En iyi Savunma Saldırı mıdır?

Zaaflarınızı gizleyerek gündemde kalmanın en kolay yolu, rakibinizi suçlayarak etkisiz hale getirmektir. Böylece tüm dikkatler ona yöneleceğinden, hem suçunuzu gizlemiş hem de rakibinizi yıpratmış olursunuz. Rakibinizin yaptığı tüm açıklamalar, o suç üzerinden anılmasını sağlayacağı için ne söylerse söylesin zarar görecektir. Üstüne üstlük taraftarlar devreye girince, seyircileri yanına çekmek adına kendi tarafının suçsuzluğunu değil bunu iddia edenin suçlu olduğunu ispatı sadedinde büyük gürültü çıkartırlar ve asıl suç buharlaşır. Her suçlama kan davasına dönüştürülerek devredilir. Suçlanan ise, izinden gidilen liderimize de böyle iftiralar atıldı fakat tarih onun haklılığını ortaya çıkardı diye topu taça atar.

Modern arenada mücadeleye hazırlanan her ekip önce kendine ait zaafları tespit eder. Rakiplerin buradan saldırıp kendilerini tesirsiz hale getirmemesi için suçlamaları cevaplamak yerine girişken olması, gerekirse karşı tarafı suçlaması önerilir. Kervanı yolda düzen her topluluk için bunun en fiyakalı ifadesi‘En iyi savunma saldırıdır’ şeklindedir.
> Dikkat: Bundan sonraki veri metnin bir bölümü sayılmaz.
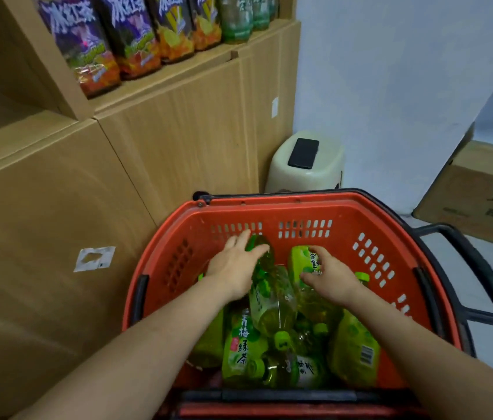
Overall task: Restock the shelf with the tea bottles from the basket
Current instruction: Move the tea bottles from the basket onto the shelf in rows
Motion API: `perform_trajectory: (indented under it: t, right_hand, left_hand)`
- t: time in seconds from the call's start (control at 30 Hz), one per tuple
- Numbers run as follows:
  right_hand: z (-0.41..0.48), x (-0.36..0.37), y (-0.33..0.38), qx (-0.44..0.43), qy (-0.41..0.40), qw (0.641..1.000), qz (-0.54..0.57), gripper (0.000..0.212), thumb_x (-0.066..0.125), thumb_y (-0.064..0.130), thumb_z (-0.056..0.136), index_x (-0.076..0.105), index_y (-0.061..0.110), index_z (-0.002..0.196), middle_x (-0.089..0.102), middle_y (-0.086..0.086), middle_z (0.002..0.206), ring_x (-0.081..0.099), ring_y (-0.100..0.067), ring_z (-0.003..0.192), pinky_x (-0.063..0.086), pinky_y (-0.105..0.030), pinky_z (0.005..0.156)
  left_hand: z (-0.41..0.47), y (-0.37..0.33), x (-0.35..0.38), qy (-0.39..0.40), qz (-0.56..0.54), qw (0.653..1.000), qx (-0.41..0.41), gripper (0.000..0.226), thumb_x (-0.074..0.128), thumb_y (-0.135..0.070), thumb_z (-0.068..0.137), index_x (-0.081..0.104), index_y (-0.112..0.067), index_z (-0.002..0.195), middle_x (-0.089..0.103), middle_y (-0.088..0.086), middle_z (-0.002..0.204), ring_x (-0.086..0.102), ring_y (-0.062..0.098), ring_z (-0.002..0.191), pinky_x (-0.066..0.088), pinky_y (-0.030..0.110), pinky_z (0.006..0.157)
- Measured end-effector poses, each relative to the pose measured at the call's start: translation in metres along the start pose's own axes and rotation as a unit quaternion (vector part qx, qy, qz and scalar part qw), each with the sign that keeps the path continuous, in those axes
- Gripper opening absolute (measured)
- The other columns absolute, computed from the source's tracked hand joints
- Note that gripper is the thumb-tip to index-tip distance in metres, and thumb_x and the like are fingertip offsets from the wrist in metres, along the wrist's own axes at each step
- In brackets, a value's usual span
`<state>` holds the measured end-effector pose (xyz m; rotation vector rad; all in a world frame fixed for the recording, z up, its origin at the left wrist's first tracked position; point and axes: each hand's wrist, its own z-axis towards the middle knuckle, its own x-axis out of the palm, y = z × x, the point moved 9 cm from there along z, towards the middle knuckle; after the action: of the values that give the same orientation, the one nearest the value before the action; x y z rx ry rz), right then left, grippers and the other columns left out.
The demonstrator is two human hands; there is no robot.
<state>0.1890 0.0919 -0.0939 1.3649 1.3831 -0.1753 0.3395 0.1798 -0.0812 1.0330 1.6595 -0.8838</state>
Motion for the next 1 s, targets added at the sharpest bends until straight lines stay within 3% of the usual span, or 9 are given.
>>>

Böylece hem rakibinizi durdurmuş, hem de suçlama üzerinden ekibinize yeni bir heyecan kazandırırsınız.

Bu şeytaniliğin en kötü örneği ise bir cemaatin kendine rakip gördüğü yapılanmaları sapmış ve cehennemlik göstermesidir. Böylece cemaatiniz, temsil ettiği doğrularla tanınmak yerine ötekilerin yaptığı yanlışları duyurmak üzerinden kalabalıklaşır. Okuyucu, sen de biraz düşünürsen size ait doğrulardan çok ötekilerin yanlışları konusunda bilgi sahibi olduğunu fark edeceksin. Fakat bu zaafların sizde de bulunduğunu es geçeceksin. Böylece ötekileştirilenleri sapık ilan etmek sizi otomatikman “Fırka-i Naciye” kılacaktır(!) Bir de tarihsel örnekler üzerinden yapılan tespitlerle ötekileştirilenlerin, geçmişte sapık olarak damgalanmışların bugünü olduğu iftirası, rakibinize indirilecek en son darbedir. (Filanlar bugünün haricileridir)

Aslında gösterdiği doğru gayretler üzerinden iftiraya uğramak kişi ve topluluk için bir mertebedir. Zira yapmadığınız bir şey ile sizi suçlayanlar bilgi ve belgeye dayanmazlar. Dosyanızın olmaması iftiranın ana sebebidir. Modern arenada insanlardan dostluk beklenmez ama düşmanlık beklenmelidir. Zira yapılan her doğru iş, sizin bir yere gelmenizi sağlayacaktır. Bu da orada bulunan birilerini yerinden edecektir. Rekabet üzerinden şekillenmiş modern arenada gizli saklı büyük düşmanlıkların oluşması kaçınılmazdır.

          Resulullah’ın (sav) sözünü değersiz kılmak ve Kuran’ı tebliğ etmesini engellemek için ‘Darul Nedve’de kararlaştırılan iftira kampanyası dört bir koldan çalışır. Cinlenmiş iftirasıyla suçlanan Resulullah(sav), kendilerine iyilik dilediği hemşerilerinin onu karalama çabalarına çok içerlemiştir. Allah, indirdiği Kalem suresinde bu iftirayı cevaplamak yerine tüm iftiracıların sıfatlarını ifşa eder ‘Çok yemin eden alçak, iğrenç dedikodular yayan iftiracı, hayra mani olan günahkâr, zorba, kaba, saygısız, faydasız ve kötülüğü ile nam yapmış, mal ve çocukları sebebiyle kendini güçlü gören’… Resulullah(sav) ise ‘Büyük ahlak sahibi’ diye nitelendirilir. Yani, zaaflarını bildiği hasmını yaralamayan, iftiraya karşı iftira üretmeyen, insanların zaaflarını ilan etmek yerine onların iyiliklerini ortaya çıkaran, ona kara çalmaya kalkanların bile tövbe edip Müslüman olmasını dileyen, sahabeye iftirayı büyük bir günah olarak belletip sakındıran, iftiranın ahiretteki karşılığından ateşe atılmışçasına kaçınan.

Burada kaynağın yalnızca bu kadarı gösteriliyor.